MILLIONS of football fans seemed stunned by Netherlands’ manager Louis Van Gaal’s decision to change goalkeepers for his side’s World Cup penalty shoot-out against Costa Rica.

However, for supporters of Southend United it was nothing new.

The Shrimpers changed shot-stoppers for a Johnstone’s Paint Trophy penalty shoot out at Oxford United in January 2013, with Daniel Bentley coming on to replace Paul Smith.

And the then Blues manager Paul Sturrock does not understand why the changes cause such uproar.

“Nobody says anything when specialist penalty takers come on so why shouldn’t specialist penalty savers,” said the Scotsman.

“It was something I had always considered doing but had never really had the chance until that night at Oxford.

“Daniel is a very good at saving penalties, for me he was better at keeping them out than Paul and that’s why I made the change.

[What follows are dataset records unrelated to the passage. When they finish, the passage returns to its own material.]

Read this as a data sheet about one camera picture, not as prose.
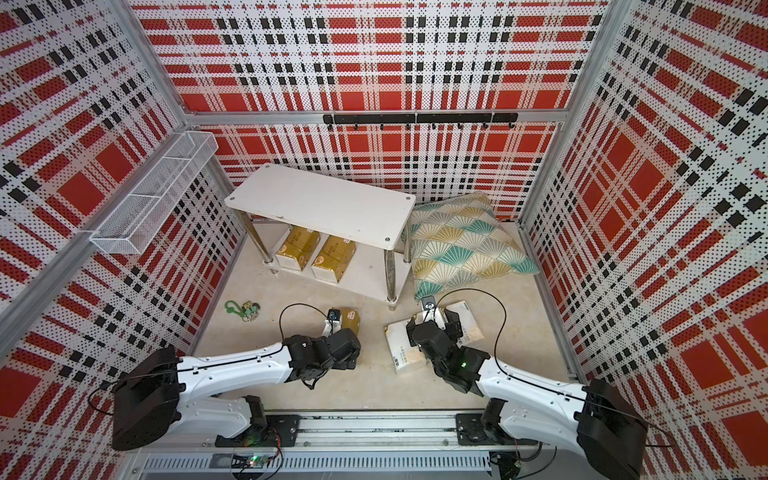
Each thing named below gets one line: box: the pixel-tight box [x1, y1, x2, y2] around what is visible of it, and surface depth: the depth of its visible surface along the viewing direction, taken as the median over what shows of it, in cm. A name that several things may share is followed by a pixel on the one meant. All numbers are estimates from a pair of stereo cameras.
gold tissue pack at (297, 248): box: [275, 226, 321, 271], surface depth 99 cm
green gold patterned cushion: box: [401, 192, 540, 299], surface depth 95 cm
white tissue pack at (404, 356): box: [384, 316, 427, 374], surface depth 83 cm
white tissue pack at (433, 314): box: [423, 307, 446, 331], surface depth 69 cm
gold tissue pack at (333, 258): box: [311, 235, 357, 283], surface depth 95 cm
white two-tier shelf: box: [224, 163, 416, 311], surface depth 88 cm
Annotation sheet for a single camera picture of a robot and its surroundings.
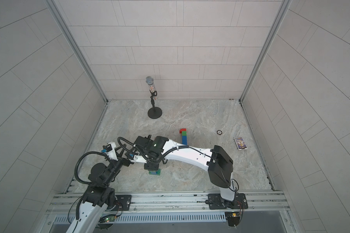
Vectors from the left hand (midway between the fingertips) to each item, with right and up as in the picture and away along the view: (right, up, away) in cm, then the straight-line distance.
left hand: (134, 146), depth 76 cm
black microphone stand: (+5, +18, +31) cm, 36 cm away
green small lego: (+27, +4, +19) cm, 33 cm away
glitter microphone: (+6, +37, +9) cm, 39 cm away
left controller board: (-7, -30, -12) cm, 33 cm away
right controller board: (+50, -32, -9) cm, 60 cm away
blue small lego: (+10, -15, +1) cm, 18 cm away
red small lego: (+26, +6, +20) cm, 33 cm away
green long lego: (+12, -15, +3) cm, 20 cm away
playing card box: (+63, -2, +15) cm, 64 cm away
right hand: (+9, -10, -2) cm, 13 cm away
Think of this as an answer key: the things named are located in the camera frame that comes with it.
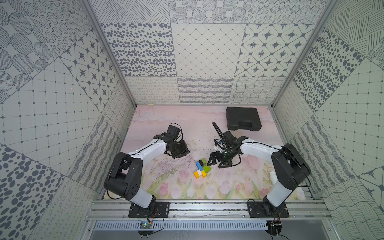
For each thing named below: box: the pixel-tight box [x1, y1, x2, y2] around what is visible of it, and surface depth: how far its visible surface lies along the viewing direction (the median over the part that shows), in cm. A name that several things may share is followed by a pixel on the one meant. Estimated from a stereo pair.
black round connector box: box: [265, 218, 282, 236], surface depth 74 cm
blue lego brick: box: [195, 161, 204, 172], surface depth 89 cm
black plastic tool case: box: [226, 107, 262, 131], surface depth 107 cm
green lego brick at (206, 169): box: [203, 165, 212, 173], surface depth 87 cm
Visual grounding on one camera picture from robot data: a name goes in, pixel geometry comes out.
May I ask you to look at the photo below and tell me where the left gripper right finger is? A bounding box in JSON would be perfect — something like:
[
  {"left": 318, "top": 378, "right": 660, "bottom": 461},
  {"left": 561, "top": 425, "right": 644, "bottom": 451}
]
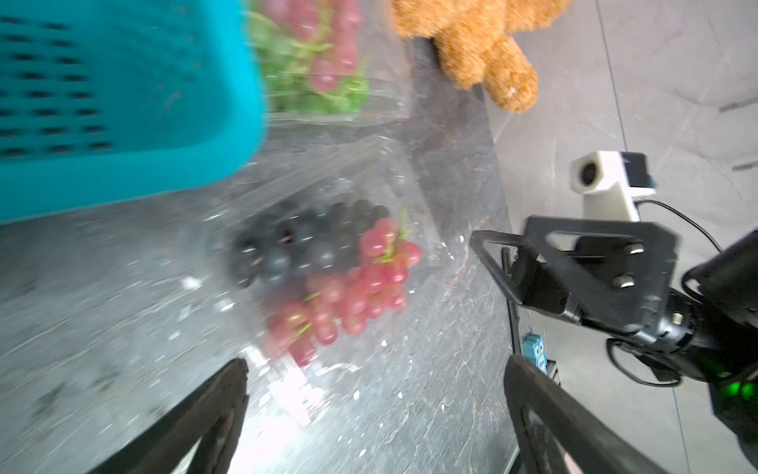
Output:
[{"left": 503, "top": 355, "right": 664, "bottom": 473}]

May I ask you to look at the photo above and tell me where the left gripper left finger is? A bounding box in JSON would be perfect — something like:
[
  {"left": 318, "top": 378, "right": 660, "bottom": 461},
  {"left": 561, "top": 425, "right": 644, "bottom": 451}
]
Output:
[{"left": 91, "top": 357, "right": 249, "bottom": 473}]

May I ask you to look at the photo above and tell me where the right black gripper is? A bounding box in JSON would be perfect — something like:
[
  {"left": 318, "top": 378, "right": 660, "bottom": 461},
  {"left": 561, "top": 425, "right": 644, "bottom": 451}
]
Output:
[{"left": 469, "top": 216, "right": 757, "bottom": 385}]

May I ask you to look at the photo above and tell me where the red grape bunch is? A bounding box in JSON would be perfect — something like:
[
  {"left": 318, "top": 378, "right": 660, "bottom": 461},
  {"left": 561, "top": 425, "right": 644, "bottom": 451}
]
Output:
[
  {"left": 265, "top": 216, "right": 422, "bottom": 367},
  {"left": 246, "top": 1, "right": 363, "bottom": 94}
]

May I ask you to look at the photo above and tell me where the clear clamshell container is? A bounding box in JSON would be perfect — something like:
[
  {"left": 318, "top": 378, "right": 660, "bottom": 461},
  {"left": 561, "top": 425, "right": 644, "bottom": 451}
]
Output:
[
  {"left": 195, "top": 136, "right": 451, "bottom": 378},
  {"left": 245, "top": 0, "right": 413, "bottom": 126}
]

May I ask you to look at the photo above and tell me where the teal plastic basket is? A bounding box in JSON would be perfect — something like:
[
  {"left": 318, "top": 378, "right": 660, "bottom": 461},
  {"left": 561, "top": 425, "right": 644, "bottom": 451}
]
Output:
[{"left": 1, "top": 1, "right": 268, "bottom": 222}]

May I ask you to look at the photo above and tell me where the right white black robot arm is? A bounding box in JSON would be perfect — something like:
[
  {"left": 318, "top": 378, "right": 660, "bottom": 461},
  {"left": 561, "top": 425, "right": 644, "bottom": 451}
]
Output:
[{"left": 470, "top": 216, "right": 757, "bottom": 473}]

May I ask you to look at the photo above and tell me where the blue owl toy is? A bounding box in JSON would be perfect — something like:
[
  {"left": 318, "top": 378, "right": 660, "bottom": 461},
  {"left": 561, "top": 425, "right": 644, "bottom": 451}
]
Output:
[{"left": 522, "top": 333, "right": 548, "bottom": 373}]

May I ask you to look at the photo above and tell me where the brown teddy bear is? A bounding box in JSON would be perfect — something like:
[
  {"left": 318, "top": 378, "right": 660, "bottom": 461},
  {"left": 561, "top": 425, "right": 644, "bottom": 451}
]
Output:
[{"left": 391, "top": 0, "right": 570, "bottom": 114}]

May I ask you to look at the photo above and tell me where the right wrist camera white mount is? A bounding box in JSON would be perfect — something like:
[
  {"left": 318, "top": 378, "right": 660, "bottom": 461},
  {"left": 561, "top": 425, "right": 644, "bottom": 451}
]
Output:
[{"left": 570, "top": 151, "right": 655, "bottom": 222}]

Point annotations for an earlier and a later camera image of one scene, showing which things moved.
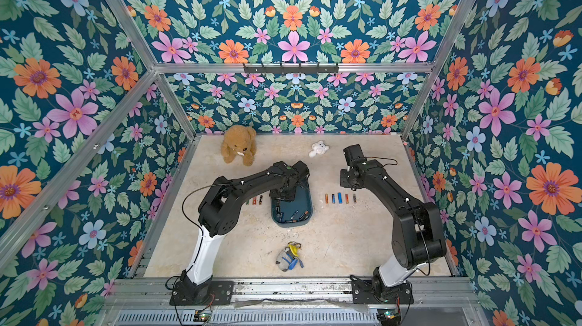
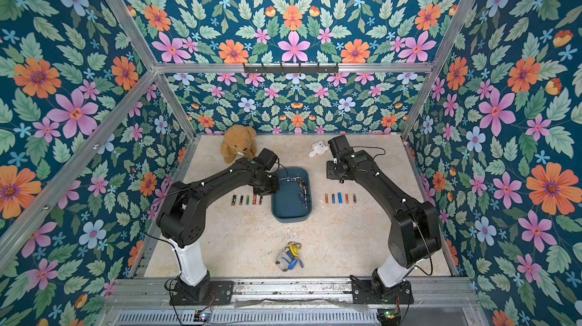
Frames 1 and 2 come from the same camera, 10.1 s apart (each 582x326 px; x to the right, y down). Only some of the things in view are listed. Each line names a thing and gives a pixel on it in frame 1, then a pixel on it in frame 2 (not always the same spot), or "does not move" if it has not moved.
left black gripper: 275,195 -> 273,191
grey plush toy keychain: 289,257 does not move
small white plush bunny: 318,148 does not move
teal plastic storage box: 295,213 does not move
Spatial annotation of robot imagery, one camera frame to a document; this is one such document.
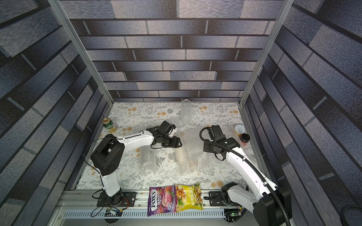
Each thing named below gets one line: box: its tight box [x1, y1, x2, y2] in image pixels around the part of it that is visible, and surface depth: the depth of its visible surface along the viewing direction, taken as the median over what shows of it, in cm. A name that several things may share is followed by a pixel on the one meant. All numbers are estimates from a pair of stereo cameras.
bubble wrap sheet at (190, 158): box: [173, 127, 219, 177], surface depth 85 cm
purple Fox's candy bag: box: [147, 184, 177, 217], surface depth 73 cm
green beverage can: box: [102, 117, 114, 130], surface depth 97 cm
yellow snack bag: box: [175, 182, 204, 213], surface depth 73 cm
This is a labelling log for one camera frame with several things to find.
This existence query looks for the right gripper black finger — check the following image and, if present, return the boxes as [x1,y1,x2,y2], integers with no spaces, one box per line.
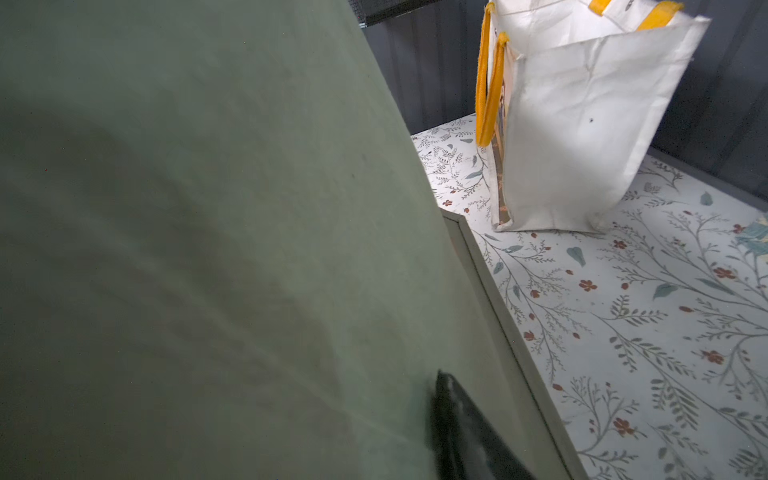
[433,371,533,480]

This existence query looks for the olive green tote bag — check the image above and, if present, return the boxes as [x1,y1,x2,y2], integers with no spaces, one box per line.
[1,1,586,479]

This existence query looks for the white tote bag yellow handles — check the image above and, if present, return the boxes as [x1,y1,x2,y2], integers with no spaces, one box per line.
[475,0,710,233]

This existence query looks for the floral table mat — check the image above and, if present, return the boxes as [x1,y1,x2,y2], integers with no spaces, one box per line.
[413,116,767,479]

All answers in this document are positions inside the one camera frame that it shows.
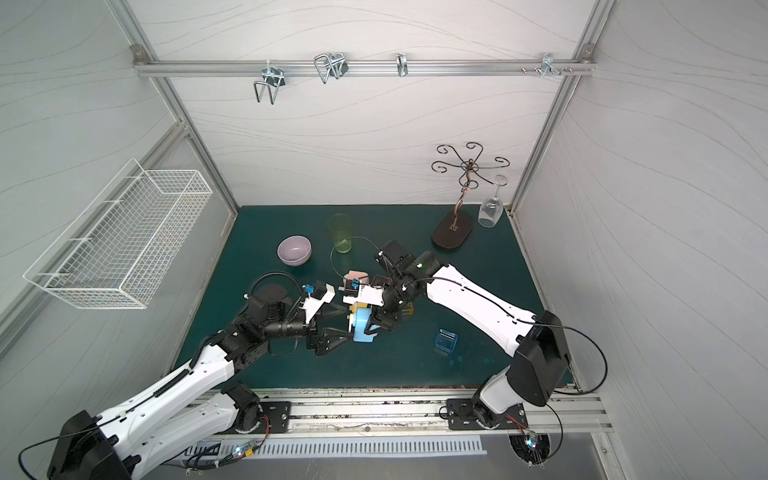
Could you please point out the white wire basket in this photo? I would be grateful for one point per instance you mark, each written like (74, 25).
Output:
(116, 252)

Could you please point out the copper glass holder stand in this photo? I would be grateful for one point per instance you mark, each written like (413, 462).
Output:
(455, 227)

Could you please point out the metal hook clip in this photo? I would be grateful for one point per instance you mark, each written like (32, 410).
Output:
(330, 65)
(401, 64)
(267, 88)
(547, 67)

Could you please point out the clear wine glass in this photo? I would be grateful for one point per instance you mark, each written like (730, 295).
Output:
(492, 207)

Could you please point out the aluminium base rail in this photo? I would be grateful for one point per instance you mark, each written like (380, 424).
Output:
(422, 411)

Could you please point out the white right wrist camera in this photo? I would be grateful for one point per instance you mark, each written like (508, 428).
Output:
(354, 292)

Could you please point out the green glass tumbler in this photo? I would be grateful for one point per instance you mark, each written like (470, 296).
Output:
(340, 229)

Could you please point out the aluminium top rail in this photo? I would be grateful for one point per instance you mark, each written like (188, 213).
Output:
(357, 68)

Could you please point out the white slotted cable duct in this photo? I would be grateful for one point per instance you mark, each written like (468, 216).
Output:
(371, 447)

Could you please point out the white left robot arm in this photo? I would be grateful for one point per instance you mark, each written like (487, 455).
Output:
(131, 439)

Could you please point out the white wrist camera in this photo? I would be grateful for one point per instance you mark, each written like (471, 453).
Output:
(314, 297)
(354, 292)

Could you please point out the yellow pencil sharpener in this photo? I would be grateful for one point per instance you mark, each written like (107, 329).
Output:
(354, 308)

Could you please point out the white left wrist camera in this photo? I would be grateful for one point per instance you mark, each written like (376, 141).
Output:
(314, 297)

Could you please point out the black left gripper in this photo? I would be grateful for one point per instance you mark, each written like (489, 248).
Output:
(312, 330)

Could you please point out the blue transparent tray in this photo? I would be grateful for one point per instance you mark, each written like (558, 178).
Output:
(445, 341)

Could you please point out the lilac ceramic bowl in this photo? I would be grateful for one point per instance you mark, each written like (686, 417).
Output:
(294, 251)

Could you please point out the blue pencil sharpener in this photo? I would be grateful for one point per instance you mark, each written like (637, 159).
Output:
(358, 324)

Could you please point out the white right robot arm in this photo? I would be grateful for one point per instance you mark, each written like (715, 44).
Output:
(537, 346)

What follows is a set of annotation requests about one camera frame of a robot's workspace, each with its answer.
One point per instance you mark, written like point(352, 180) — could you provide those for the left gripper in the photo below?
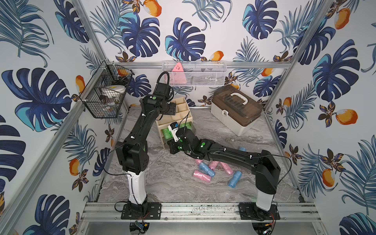
point(161, 89)

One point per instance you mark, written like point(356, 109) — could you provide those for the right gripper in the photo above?
point(172, 146)

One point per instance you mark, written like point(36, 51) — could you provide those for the green bag roll four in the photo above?
point(187, 125)

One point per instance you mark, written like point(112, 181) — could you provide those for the green bag roll three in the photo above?
point(167, 134)

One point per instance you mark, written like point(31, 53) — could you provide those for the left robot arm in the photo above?
point(132, 152)

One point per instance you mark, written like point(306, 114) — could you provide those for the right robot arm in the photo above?
point(262, 165)

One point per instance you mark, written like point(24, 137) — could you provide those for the beige drawer organizer cabinet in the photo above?
point(182, 109)

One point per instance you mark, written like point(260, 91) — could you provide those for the pink bag roll one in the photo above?
point(198, 161)

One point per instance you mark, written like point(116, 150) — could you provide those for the pink triangle item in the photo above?
point(178, 75)

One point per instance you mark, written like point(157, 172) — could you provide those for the blue bag roll one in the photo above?
point(206, 169)

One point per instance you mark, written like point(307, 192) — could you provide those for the pink bag roll two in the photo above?
point(213, 165)

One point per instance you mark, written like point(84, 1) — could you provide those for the pink bag roll four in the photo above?
point(202, 177)

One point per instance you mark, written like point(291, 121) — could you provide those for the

“However, what I will admit to getting wrong is that I should’ve told Paul before the game that I was considering making the change.

“I didn’t think it was going to come to do it so I didn’t say anything but it was clear while watching the Dutch team that a conversation about such a change had taken place.

“Both goalkeepers were clearly OK with what was going on but it certainly did make me think of the game we had at Oxford.”

Van Gaal opted to replace Jasper Cillessen with Tim Krul between the sticks and was delighted to see the Dutch come out on top.

Blues also beat Oxford with Bentley between the sticks and Sturrock does not feel such a change increases the pressure on those involved.

“I don’t think it really makes any difference and it certainly doesn’t make any difference to a manager,” said Sturrock.

“When you’re in charge you have to be prepared to make these kinds of decisions and that’s exactly what I did.

“I would also have done exactly the same thing if our JPT game against Leyton Orient gone to penalties, which is very nearly did.”

That time Sturrock had advised Smith that a substitution could have been possible.

But the former Plymouth Argyle chief insisted Smith quickly calmed down after initially being angered by the decision.

“Paul sulked about it to start with but he came to see me the next day and had settled down a bit,” said Sturrock.

“He couldn’t really say too much because we had won but if I had it my way penalty shoot-outs would be scrapped altogether.

“I never watch them when my teams are involved and would much prefer the golden goal to come back.

“But penalties make for good viewing, especially on TV, and I guess that’s what it’s all about at the end of the day.”